*EXERCISE GOAL*
Copy each line of the listing where the word "pair" can be found.

*SOURCE RECORDS*
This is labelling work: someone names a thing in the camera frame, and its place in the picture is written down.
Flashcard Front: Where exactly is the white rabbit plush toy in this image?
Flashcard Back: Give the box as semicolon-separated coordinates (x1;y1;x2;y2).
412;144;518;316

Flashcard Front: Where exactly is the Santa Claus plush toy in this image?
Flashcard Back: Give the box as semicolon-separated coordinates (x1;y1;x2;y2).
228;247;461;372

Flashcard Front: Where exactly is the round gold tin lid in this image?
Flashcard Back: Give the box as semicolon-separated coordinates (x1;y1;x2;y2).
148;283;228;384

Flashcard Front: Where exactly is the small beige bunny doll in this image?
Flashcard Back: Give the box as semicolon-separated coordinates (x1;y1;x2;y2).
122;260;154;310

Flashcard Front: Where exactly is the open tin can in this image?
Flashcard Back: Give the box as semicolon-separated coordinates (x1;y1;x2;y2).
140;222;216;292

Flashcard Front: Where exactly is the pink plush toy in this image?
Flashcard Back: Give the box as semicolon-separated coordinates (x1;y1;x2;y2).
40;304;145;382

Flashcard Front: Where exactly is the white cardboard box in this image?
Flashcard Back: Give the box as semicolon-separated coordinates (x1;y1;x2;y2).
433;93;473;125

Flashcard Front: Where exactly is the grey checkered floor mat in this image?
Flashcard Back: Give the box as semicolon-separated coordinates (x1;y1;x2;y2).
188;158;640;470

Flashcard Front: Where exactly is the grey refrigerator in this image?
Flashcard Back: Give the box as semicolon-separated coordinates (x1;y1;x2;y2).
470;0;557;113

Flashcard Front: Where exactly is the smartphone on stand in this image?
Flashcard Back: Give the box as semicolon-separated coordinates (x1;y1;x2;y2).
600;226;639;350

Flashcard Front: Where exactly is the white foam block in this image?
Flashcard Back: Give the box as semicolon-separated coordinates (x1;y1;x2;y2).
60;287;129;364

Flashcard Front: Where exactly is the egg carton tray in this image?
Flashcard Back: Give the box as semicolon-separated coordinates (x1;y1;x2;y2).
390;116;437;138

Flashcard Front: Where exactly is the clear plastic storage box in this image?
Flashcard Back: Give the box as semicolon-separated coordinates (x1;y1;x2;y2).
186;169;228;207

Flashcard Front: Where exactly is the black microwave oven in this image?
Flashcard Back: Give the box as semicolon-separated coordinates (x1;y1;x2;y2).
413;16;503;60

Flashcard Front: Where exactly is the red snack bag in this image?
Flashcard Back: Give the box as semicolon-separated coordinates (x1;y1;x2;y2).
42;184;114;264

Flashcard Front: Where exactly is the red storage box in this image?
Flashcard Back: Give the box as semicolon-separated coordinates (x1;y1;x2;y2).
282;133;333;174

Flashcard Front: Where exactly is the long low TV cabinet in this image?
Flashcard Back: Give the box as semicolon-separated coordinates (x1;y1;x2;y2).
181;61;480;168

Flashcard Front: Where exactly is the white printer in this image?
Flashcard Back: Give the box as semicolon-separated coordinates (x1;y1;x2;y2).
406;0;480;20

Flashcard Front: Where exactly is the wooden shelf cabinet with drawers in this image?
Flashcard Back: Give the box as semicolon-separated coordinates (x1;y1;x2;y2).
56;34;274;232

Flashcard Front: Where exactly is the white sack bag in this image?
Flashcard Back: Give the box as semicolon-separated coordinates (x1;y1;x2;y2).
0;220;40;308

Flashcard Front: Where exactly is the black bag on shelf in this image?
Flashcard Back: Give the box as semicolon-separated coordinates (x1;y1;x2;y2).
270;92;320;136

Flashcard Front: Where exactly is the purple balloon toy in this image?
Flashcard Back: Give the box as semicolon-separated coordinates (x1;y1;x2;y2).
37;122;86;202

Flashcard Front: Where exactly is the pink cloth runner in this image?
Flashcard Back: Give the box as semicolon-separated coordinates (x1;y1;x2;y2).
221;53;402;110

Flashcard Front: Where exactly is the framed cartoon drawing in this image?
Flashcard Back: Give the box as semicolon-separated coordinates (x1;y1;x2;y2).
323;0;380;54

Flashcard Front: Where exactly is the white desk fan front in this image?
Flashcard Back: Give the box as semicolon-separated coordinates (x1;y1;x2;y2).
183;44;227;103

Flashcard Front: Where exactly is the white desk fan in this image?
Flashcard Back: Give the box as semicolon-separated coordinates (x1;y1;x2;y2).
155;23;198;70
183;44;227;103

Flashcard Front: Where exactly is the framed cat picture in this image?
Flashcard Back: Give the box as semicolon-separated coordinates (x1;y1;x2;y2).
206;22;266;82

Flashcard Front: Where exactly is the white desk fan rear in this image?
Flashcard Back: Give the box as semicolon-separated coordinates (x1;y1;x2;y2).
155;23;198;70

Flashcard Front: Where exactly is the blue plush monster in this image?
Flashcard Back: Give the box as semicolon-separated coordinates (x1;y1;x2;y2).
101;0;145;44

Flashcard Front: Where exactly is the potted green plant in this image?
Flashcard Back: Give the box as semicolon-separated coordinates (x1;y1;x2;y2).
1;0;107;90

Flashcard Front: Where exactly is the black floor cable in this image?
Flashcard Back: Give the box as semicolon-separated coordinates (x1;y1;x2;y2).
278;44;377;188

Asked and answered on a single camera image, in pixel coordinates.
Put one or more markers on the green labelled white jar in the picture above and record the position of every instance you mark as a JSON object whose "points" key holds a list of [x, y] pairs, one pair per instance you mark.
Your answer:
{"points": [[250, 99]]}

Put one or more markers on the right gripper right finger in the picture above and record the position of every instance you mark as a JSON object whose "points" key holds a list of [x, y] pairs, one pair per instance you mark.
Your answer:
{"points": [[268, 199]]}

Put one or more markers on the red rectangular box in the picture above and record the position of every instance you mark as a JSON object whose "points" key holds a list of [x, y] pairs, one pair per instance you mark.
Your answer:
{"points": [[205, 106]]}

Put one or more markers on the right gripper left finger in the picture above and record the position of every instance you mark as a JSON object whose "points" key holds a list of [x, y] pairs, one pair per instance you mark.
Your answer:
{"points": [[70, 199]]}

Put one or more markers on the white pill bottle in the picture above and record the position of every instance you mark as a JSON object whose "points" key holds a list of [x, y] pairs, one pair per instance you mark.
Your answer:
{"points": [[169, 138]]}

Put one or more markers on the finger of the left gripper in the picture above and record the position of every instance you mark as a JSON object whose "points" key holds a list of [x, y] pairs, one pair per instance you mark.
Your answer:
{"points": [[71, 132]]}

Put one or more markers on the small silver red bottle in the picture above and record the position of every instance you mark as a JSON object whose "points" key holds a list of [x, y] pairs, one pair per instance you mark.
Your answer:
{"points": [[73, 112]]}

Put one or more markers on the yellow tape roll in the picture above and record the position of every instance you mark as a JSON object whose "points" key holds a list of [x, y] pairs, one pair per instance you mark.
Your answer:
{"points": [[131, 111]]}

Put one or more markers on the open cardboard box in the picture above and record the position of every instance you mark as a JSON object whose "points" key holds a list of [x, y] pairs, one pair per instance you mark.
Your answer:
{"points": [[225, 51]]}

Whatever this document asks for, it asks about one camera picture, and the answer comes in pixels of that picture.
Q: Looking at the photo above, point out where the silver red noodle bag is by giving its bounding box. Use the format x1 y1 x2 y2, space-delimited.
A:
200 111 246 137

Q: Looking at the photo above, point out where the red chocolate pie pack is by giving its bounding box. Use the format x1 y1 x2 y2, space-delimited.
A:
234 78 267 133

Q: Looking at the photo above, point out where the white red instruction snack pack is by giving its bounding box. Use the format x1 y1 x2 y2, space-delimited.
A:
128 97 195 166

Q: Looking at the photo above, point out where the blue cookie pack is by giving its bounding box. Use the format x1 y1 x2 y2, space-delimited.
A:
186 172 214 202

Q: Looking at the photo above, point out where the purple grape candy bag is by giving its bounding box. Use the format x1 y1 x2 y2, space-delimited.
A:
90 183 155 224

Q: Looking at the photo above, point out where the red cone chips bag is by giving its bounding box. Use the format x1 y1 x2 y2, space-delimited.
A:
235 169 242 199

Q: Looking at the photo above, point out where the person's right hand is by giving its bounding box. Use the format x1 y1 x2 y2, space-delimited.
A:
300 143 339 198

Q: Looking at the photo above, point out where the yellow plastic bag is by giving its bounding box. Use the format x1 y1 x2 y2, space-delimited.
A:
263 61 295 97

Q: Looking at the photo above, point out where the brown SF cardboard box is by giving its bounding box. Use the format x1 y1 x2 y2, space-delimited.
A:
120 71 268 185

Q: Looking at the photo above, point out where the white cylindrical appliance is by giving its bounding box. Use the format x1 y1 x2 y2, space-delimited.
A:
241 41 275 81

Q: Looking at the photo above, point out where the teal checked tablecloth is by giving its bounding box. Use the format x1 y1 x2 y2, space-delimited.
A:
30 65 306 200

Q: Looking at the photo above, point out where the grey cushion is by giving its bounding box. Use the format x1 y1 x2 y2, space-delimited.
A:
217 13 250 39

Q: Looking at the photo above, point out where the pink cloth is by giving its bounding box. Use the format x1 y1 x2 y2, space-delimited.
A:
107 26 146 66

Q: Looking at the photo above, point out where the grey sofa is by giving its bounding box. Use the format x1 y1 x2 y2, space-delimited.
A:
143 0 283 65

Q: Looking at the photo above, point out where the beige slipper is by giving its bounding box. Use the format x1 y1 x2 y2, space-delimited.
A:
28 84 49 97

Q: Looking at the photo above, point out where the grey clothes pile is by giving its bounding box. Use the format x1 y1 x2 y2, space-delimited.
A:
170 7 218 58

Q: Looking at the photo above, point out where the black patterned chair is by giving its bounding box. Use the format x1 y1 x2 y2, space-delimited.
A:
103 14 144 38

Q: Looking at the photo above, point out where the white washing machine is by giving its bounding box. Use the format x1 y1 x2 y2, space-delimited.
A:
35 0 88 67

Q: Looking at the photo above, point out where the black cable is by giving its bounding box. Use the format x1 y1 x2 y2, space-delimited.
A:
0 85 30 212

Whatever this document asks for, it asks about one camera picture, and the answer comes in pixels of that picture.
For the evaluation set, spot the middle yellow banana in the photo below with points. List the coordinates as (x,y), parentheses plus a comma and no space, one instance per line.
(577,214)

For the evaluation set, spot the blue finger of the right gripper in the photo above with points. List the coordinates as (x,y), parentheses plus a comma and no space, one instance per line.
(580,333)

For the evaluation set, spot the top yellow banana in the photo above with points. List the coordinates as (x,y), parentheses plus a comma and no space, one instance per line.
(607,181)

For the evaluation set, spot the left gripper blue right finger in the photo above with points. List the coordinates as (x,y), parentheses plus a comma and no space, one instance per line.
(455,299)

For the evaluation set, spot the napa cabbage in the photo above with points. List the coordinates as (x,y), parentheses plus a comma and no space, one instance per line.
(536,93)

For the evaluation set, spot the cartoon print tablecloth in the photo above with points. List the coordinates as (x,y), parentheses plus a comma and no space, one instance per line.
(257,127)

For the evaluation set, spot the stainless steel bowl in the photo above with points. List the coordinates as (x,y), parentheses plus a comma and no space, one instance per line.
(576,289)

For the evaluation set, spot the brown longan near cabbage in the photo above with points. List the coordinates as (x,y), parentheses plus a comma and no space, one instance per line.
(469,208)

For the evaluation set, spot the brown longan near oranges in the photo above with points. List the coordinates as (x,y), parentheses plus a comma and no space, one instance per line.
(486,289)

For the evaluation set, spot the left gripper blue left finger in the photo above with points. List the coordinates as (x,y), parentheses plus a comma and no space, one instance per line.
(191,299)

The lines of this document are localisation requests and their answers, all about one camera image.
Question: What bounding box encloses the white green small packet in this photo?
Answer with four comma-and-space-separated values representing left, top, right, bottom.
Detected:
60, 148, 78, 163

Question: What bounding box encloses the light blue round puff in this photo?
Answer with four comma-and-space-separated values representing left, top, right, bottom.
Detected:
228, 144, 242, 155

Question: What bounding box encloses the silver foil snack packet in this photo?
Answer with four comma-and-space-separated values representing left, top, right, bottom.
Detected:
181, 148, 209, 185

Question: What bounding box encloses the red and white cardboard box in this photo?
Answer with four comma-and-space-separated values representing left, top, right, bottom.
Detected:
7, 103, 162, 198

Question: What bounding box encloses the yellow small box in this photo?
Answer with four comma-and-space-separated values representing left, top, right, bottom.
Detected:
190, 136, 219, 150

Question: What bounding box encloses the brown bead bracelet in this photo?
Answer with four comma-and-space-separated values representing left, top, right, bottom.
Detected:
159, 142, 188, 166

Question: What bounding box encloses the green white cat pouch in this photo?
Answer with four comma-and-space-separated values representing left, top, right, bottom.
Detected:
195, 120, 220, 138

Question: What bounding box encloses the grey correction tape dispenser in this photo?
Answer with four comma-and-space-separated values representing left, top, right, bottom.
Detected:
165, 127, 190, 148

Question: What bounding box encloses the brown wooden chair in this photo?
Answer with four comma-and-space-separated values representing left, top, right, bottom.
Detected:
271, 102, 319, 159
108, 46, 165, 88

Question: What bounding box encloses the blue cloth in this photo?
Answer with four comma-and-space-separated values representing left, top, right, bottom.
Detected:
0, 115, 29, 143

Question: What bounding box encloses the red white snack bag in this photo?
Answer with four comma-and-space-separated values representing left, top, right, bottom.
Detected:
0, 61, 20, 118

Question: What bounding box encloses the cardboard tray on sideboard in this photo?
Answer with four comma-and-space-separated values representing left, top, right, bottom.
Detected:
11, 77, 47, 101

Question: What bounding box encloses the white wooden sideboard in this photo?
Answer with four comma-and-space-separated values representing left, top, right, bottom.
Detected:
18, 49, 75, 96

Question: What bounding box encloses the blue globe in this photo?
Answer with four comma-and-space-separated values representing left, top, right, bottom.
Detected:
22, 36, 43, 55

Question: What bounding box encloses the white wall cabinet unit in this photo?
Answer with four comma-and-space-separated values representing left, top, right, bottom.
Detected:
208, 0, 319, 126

*WRITTEN RESPONSE*
Put one or more markers on the green labelled white jar in the picture above and record the position of every instance you mark as a JSON object whose "points" key holds a list of [x, y] pairs, one pair per instance you mark.
Put one or more markers on the right gripper right finger in the picture above and record the position of every instance you mark as a JSON object whose "points" key holds a list of [x, y] pairs, one pair per instance you mark.
Put one or more markers on the red rectangular box in the picture above and record the position of every instance you mark as a JSON object whose "points" key holds a list of [x, y] pairs, one pair per instance you mark.
Put one or more markers on the right gripper left finger in the picture above and record the position of every instance you mark as a JSON object whose "points" key holds a list of [x, y] pairs, one pair per instance you mark.
Put one or more markers on the white pill bottle in the picture above and record the position of every instance you mark as a JSON object whose "points" key holds a list of [x, y] pairs, one pair per instance you mark.
Put one or more markers on the finger of the left gripper in the picture above and record the position of every instance you mark as a JSON object whose "points" key holds a list of [x, y] pairs, one pair per instance you mark.
Put one or more markers on the small silver red bottle in the picture above and record the position of every instance you mark as a JSON object whose "points" key holds a list of [x, y] pairs, one pair per instance you mark.
Put one or more markers on the yellow tape roll in the picture above and record the position of every instance you mark as a JSON object whose "points" key holds a list of [x, y] pairs, one pair per instance you mark.
Put one or more markers on the open cardboard box in the picture above and record the position of every instance you mark as a JSON object whose "points" key holds a list of [x, y] pairs, one pair per instance you mark.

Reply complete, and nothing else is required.